WORK INSTRUCTION: Return copies of the lines below that mention "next".

** Opening SUPPLIED INFORMATION block **

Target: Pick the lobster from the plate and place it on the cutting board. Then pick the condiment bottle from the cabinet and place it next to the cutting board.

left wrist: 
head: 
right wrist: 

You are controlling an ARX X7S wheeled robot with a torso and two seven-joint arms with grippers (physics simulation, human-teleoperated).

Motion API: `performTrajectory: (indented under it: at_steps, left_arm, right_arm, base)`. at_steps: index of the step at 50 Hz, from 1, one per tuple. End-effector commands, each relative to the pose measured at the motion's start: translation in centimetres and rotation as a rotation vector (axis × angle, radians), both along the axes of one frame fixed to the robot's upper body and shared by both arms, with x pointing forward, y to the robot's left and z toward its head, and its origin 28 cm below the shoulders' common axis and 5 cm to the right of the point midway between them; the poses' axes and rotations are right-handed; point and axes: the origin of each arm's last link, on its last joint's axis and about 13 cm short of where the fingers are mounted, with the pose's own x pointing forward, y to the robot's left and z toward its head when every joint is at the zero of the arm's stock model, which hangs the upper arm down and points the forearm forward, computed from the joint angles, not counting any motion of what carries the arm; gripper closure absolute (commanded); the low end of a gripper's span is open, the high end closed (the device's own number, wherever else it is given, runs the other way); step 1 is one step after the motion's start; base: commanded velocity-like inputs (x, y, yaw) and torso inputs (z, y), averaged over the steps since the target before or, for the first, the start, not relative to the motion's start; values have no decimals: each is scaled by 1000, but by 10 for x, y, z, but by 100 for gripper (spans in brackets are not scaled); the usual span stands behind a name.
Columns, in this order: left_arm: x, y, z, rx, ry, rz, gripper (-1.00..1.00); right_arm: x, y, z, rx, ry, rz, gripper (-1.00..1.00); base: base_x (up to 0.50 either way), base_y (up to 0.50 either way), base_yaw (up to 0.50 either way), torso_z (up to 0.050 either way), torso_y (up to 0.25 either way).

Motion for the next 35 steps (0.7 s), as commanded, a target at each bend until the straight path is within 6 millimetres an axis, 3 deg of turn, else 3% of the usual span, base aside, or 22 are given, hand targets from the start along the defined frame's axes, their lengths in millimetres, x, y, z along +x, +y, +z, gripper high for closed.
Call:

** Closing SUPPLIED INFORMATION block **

SOLVED PROBLEM:
Target: Pick the lobster from the plate and place it on the cutting board. Then pick the condiment bottle from the cabinet and place it next to the cutting board.
Motion for the next 35 steps (0.7 s), as commanded, a target at each bend until the straight path is within 6 millimetres an axis, 3 deg of turn, else 3% of the usual span, base aside, or 22 are given, hand targets from the start along the defined frame's axes, their lengths in millimetres, x, y, z along +x, +y, +z, gripper high for closed.

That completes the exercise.